Adding wells with the Hantush response function#

This notebook compares the two implementations of the Hantush response function in Pastas.

Developed by D.A. Brakenhoff (Artesia, 2021)

Contents#

import matplotlib.pyplot as plt
import numpy as np
import pandas as pd

import pastas as ps

ps.show_versions()
ps.logger.setLevel("WARNING")
Pastas version: 1.13.0
Python version: 3.11.12
NumPy version: 2.3.5
Pandas version: 2.3.3
SciPy version: 1.17.0
Matplotlib version: 3.10.8
Numba version: 0.63.1

Hantush versus HantushWellModel#

There are two implementations of the Hantush response functions in Pastas. The two implementations are very similar, but they differ in their intended application and their definition of the parameters. The table below shows the formulas for both implementations.

Name

Fitting parameters

Formula

Description

Hantush

3 - A, a, b

\[ \theta(t) = \frac{A}{2t \text{K}_0 \left(2 \sqrt{b} \right)} e^{-t/a - ab/t} \]

Response function commonly used for groundwater abstraction wells.

HantushWellModel

3 - A’, a, b’

\[ \theta(r,t) = \frac{A^\prime}{2t} e^{-t/a - a r^2 \exp (b^\prime) /t} \]

Implementation of the Hantush well function that allows scaling with distance.

Hantush#

The Hantush response function is intended for the simulation of the effect of a single pumping well. The Hantush implementation has three parameters: \(A\), \(a\), and \(b\). The parameter \(A\) is also known as the “gain”, which is equal to the steady-state contribution of a stress with unit 1. For example, the drawdown caused by a well with a continuous extraction rate of 1.0 (the units are determined by the units of the stress and head used in the model).

The relationship between the parameters \(A\), \(a\), and \(b\) and the physical parameters of the classic Hantush function are given in the notebook on response functions.

HantushWellModel#

The HantushWellModel also has three parameters: \(A^\prime\), \(a\), and \(b^\prime\).

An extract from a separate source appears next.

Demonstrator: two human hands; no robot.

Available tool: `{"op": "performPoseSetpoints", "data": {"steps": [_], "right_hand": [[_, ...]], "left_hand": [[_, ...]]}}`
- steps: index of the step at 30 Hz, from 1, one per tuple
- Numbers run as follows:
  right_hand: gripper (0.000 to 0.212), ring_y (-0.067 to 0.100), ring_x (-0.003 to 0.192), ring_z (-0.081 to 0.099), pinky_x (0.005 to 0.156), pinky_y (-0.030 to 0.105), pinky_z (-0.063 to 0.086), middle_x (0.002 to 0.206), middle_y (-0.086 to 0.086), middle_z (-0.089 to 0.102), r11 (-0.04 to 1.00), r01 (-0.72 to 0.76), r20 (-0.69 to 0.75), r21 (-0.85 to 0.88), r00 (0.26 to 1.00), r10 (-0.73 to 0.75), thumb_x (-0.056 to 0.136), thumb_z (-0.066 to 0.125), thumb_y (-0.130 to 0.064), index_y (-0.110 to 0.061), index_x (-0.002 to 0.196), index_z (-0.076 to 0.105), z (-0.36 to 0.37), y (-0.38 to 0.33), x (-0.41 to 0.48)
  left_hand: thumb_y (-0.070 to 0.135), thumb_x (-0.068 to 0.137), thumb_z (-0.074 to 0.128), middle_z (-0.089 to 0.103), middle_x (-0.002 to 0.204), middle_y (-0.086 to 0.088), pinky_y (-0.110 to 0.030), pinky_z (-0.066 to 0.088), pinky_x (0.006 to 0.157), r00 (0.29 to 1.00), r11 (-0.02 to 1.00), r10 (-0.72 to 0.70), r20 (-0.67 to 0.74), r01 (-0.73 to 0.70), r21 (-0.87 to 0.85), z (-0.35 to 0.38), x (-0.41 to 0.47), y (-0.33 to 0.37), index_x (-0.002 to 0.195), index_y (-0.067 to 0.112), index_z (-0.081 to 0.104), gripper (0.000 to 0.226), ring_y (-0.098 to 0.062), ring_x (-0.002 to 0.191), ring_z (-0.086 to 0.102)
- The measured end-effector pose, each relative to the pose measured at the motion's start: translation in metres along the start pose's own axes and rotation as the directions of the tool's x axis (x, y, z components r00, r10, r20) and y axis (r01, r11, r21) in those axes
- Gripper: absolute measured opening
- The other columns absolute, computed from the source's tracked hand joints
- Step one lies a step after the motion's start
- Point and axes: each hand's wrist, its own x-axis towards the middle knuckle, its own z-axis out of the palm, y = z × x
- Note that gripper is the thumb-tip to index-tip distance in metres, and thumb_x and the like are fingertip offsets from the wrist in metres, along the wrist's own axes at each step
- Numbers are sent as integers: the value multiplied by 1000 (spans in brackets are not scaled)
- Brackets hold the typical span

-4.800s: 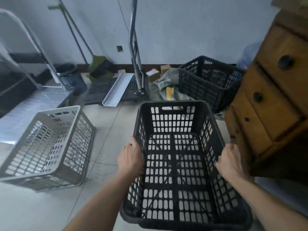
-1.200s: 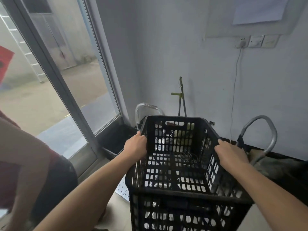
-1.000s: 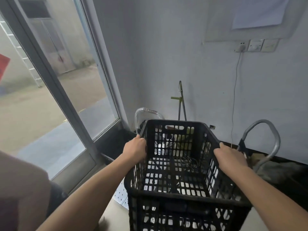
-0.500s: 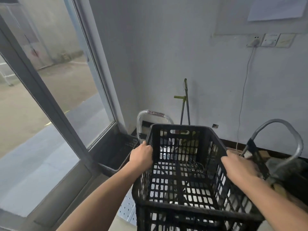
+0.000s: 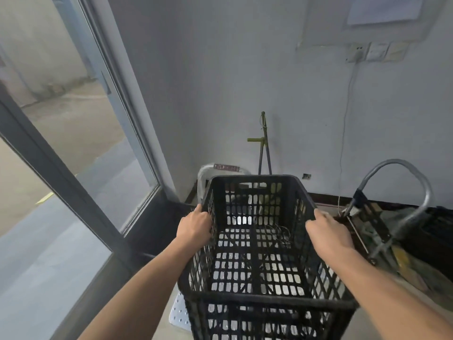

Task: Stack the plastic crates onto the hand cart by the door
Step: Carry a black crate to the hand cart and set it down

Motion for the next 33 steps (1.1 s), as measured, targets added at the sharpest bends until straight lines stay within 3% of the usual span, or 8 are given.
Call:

The HantushWellModel response function includes the distance \(r\) between an extraction well and an observation well, which must be defined by the user as an input variable. This allows multiple wells to have the same response function, scaled by the distance \(r\), which can be useful to reduce the number of parameters in a model with multiple extraction wells. Note that \(r\) is a variable that must be provided by the user and is not a parameter that is optimized. The gain of the HantushWellModel function is

\[ A^\prime \text{K}_0 \left( 2 r \exp \left( \frac{b^\prime}{2} \right) \right) \]

The relationship between the parameters of the Hantush function and the HantushWellModel function are:

\[\begin{split} \begin{align*} A &= A^\prime \text{K}_0 \left( 2 r \exp \left( \frac{b^\prime}{2} \right) \right)\\ a &= a \\ b &= r^2 \exp \left( b^\prime \right) \end{align*} \end{split}\]

The log-transform of parameter \(b\) is used in the implementation because taking out \(r^2\) causes parameter \(b\) to become very small which can cause issues in the optimization process. Note that this also requires the uncertainty of \(b^\prime\) to be transformed to obtain the uncertainty of \(b\).

Pros and cons of both functions#

There advantages and disadvantages of both implementations are listed below.

Hantush#

Pro:

  • Parameter A is the gain, which makes it easier to interpret the results.

  • Estimates the uncertainty of the gain directly.

Con:

  • Cannot be used to simulate multiple wells with a single response function.

HantushWellModel#

Pro:

  • Can be used with WellModel to simulate multiple wells with a single response function.

Con:

  • Does not directly estimate the uncertainty of the gain; the uncertainty of the gain must be calculated using special methods.

  • More sensitive to the initial value of parameters. (The initial parameter values may have to be tweaked to get a good fit result.)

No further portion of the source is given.